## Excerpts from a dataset
:::::

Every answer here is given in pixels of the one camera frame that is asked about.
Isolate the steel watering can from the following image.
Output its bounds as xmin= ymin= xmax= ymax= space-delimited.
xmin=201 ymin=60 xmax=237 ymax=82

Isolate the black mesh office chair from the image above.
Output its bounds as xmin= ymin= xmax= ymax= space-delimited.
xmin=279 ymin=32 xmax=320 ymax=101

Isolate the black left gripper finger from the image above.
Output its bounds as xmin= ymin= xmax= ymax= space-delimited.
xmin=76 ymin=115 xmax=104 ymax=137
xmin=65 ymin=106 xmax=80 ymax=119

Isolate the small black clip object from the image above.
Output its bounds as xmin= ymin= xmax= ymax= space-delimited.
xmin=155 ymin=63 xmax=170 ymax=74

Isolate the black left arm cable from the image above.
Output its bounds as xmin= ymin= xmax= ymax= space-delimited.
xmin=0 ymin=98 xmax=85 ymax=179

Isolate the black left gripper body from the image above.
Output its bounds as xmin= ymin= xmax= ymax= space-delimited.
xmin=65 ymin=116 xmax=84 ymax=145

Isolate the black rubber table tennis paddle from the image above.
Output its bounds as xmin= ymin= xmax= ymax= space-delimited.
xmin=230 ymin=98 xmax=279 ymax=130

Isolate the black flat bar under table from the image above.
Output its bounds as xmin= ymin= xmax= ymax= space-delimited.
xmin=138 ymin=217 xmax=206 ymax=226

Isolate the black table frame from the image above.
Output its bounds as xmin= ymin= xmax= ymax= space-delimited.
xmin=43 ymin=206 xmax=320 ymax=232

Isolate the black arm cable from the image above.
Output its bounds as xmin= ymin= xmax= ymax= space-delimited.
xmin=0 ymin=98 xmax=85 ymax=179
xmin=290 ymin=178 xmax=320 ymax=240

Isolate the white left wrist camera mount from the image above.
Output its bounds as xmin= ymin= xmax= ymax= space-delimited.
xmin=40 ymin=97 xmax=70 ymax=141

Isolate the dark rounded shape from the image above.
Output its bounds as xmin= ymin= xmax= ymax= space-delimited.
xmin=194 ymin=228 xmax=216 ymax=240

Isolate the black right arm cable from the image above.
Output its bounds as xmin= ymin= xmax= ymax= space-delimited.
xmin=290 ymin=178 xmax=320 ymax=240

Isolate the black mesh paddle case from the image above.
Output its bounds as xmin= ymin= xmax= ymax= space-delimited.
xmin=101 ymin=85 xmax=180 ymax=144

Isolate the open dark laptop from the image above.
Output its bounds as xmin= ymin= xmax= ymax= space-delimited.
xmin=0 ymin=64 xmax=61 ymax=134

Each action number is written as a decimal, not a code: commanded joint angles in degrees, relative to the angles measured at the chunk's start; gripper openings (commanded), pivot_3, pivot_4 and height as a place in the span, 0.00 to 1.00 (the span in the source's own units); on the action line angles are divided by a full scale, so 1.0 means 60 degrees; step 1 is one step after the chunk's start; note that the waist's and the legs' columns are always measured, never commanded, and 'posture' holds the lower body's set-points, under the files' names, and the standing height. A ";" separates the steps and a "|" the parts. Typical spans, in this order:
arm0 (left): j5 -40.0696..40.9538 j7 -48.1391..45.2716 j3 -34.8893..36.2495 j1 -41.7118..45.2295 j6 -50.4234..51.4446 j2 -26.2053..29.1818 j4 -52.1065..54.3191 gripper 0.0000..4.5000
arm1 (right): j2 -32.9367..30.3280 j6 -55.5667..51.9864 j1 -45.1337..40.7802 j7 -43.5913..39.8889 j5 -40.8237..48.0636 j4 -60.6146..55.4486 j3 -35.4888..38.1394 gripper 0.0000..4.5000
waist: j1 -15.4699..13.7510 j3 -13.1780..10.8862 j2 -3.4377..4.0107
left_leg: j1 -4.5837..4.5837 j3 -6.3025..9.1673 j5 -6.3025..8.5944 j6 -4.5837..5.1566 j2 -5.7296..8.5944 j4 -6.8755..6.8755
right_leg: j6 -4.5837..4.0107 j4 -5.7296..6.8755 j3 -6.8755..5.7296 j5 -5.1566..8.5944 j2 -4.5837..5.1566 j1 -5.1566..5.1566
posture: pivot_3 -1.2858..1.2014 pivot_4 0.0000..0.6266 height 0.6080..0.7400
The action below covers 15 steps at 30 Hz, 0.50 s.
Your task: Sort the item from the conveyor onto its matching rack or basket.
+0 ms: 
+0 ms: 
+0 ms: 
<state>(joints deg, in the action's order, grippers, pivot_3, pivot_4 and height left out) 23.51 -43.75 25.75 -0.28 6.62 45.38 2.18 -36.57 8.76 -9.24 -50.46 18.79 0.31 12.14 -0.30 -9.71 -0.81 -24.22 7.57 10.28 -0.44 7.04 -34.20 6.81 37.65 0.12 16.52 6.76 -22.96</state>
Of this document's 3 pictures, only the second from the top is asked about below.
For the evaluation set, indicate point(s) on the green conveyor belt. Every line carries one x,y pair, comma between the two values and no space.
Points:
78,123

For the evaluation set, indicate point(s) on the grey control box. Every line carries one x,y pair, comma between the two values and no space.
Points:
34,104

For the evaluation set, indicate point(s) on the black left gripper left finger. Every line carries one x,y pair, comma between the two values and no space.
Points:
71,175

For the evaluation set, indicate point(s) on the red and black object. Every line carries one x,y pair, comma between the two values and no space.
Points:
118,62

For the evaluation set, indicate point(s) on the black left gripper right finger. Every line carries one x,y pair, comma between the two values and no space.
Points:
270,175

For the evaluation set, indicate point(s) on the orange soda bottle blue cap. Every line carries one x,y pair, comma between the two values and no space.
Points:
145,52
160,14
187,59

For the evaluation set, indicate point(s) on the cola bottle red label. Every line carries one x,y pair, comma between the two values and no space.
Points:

:::::

## Task prompt
The records above need to be written out once more, exactly.

## Output
Every answer here is given in pixels of the one camera frame that is asked about.
Isolate the steel watering can from the following image.
Output its bounds as xmin= ymin= xmax= ymax= space-delimited.
xmin=201 ymin=60 xmax=237 ymax=82

Isolate the black mesh office chair from the image above.
Output its bounds as xmin= ymin= xmax= ymax= space-delimited.
xmin=279 ymin=32 xmax=320 ymax=101

Isolate the black left gripper finger from the image above.
Output its bounds as xmin= ymin= xmax= ymax= space-delimited.
xmin=76 ymin=115 xmax=104 ymax=137
xmin=65 ymin=106 xmax=80 ymax=119

Isolate the small black clip object from the image above.
Output its bounds as xmin= ymin= xmax= ymax= space-delimited.
xmin=155 ymin=63 xmax=170 ymax=74

Isolate the black left arm cable from the image above.
Output its bounds as xmin= ymin= xmax= ymax= space-delimited.
xmin=0 ymin=98 xmax=85 ymax=179

Isolate the black left gripper body from the image above.
Output its bounds as xmin= ymin= xmax= ymax= space-delimited.
xmin=65 ymin=116 xmax=84 ymax=145

Isolate the black rubber table tennis paddle from the image above.
Output its bounds as xmin= ymin= xmax= ymax= space-delimited.
xmin=230 ymin=98 xmax=279 ymax=130

Isolate the black flat bar under table from the image above.
Output its bounds as xmin= ymin= xmax= ymax= space-delimited.
xmin=138 ymin=217 xmax=206 ymax=226

Isolate the black table frame from the image above.
Output its bounds as xmin= ymin= xmax= ymax= space-delimited.
xmin=43 ymin=206 xmax=320 ymax=232

Isolate the black arm cable from the image above.
Output its bounds as xmin= ymin= xmax= ymax= space-delimited.
xmin=0 ymin=98 xmax=85 ymax=179
xmin=290 ymin=178 xmax=320 ymax=240

Isolate the white left wrist camera mount from the image above.
Output its bounds as xmin= ymin= xmax= ymax= space-delimited.
xmin=40 ymin=97 xmax=70 ymax=141

Isolate the dark rounded shape from the image above.
Output its bounds as xmin= ymin= xmax= ymax= space-delimited.
xmin=194 ymin=228 xmax=216 ymax=240

Isolate the black right arm cable from the image above.
Output its bounds as xmin= ymin= xmax= ymax= space-delimited.
xmin=290 ymin=178 xmax=320 ymax=240

Isolate the black mesh paddle case from the image above.
Output its bounds as xmin= ymin= xmax= ymax= space-delimited.
xmin=101 ymin=85 xmax=180 ymax=144

Isolate the open dark laptop from the image above.
Output its bounds as xmin= ymin= xmax= ymax= space-delimited.
xmin=0 ymin=64 xmax=61 ymax=134

Each action number is written as a decimal, not a code: commanded joint angles in degrees, relative to the angles measured at the chunk's start; gripper openings (commanded), pivot_3, pivot_4 and height as a place in the span, 0.00 to 1.00 (the span in the source's own units); on the action line angles are divided by a full scale, so 1.0 means 60 degrees; step 1 is one step after the chunk's start; note that the waist's and the legs' columns are always measured, never commanded, and 'posture' holds the lower body's set-points, under the files' names, and the standing height. A ";" separates the steps and a "|" the parts. Typical spans, in this order:
arm0 (left): j5 -40.0696..40.9538 j7 -48.1391..45.2716 j3 -34.8893..36.2495 j1 -41.7118..45.2295 j6 -50.4234..51.4446 j2 -26.2053..29.1818 j4 -52.1065..54.3191 gripper 0.0000..4.5000
arm1 (right): j2 -32.9367..30.3280 j6 -55.5667..51.9864 j1 -45.1337..40.7802 j7 -43.5913..39.8889 j5 -40.8237..48.0636 j4 -60.6146..55.4486 j3 -35.4888..38.1394 gripper 0.0000..4.5000
waist: j1 -15.4699..13.7510 j3 -13.1780..10.8862 j2 -3.4377..4.0107
left_leg: j1 -4.5837..4.5837 j3 -6.3025..9.1673 j5 -6.3025..8.5944 j6 -4.5837..5.1566 j2 -5.7296..8.5944 j4 -6.8755..6.8755
right_leg: j6 -4.5837..4.0107 j4 -5.7296..6.8755 j3 -6.8755..5.7296 j5 -5.1566..8.5944 j2 -4.5837..5.1566 j1 -5.1566..5.1566
posture: pivot_3 -1.2858..1.2014 pivot_4 0.0000..0.6266 height 0.6080..0.7400
The action below covers 15 steps at 30 Hz, 0.50 s.
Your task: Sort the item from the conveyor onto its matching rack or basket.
+0 ms: 
+0 ms: 
+0 ms: 
<state>(joints deg, in the action's order, grippers, pivot_3, pivot_4 and height left out) 23.51 -43.75 25.75 -0.28 6.62 45.38 2.18 -36.57 8.76 -9.24 -50.46 18.79 0.31 12.14 -0.30 -9.71 -0.81 -24.22 7.57 10.28 -0.44 7.04 -34.20 6.81 37.65 0.12 16.52 6.76 -22.96</state>
Of this document's 3 pictures, only the second from the top is asked about below.
For the evaluation set, indicate point(s) on the green conveyor belt. Every line carries one x,y pair, comma between the two values and no space.
Points:
78,123

For the evaluation set, indicate point(s) on the grey control box. Every line carries one x,y pair, comma between the two values and no space.
Points:
34,104

For the evaluation set, indicate point(s) on the black left gripper left finger. Every line carries one x,y pair, comma between the two values and no space.
Points:
71,175

For the evaluation set, indicate point(s) on the red and black object. Every line carries one x,y pair, comma between the two values and no space.
Points:
118,62

For the evaluation set, indicate point(s) on the black left gripper right finger. Every line carries one x,y pair, comma between the two values and no space.
Points:
270,175

For the evaluation set, indicate point(s) on the orange soda bottle blue cap. Every line carries one x,y pair, comma between the two values and no space.
Points:
145,52
160,14
187,59

For the evaluation set, indicate point(s) on the cola bottle red label. Every line carries one x,y pair, comma between the two values and no space.
Points:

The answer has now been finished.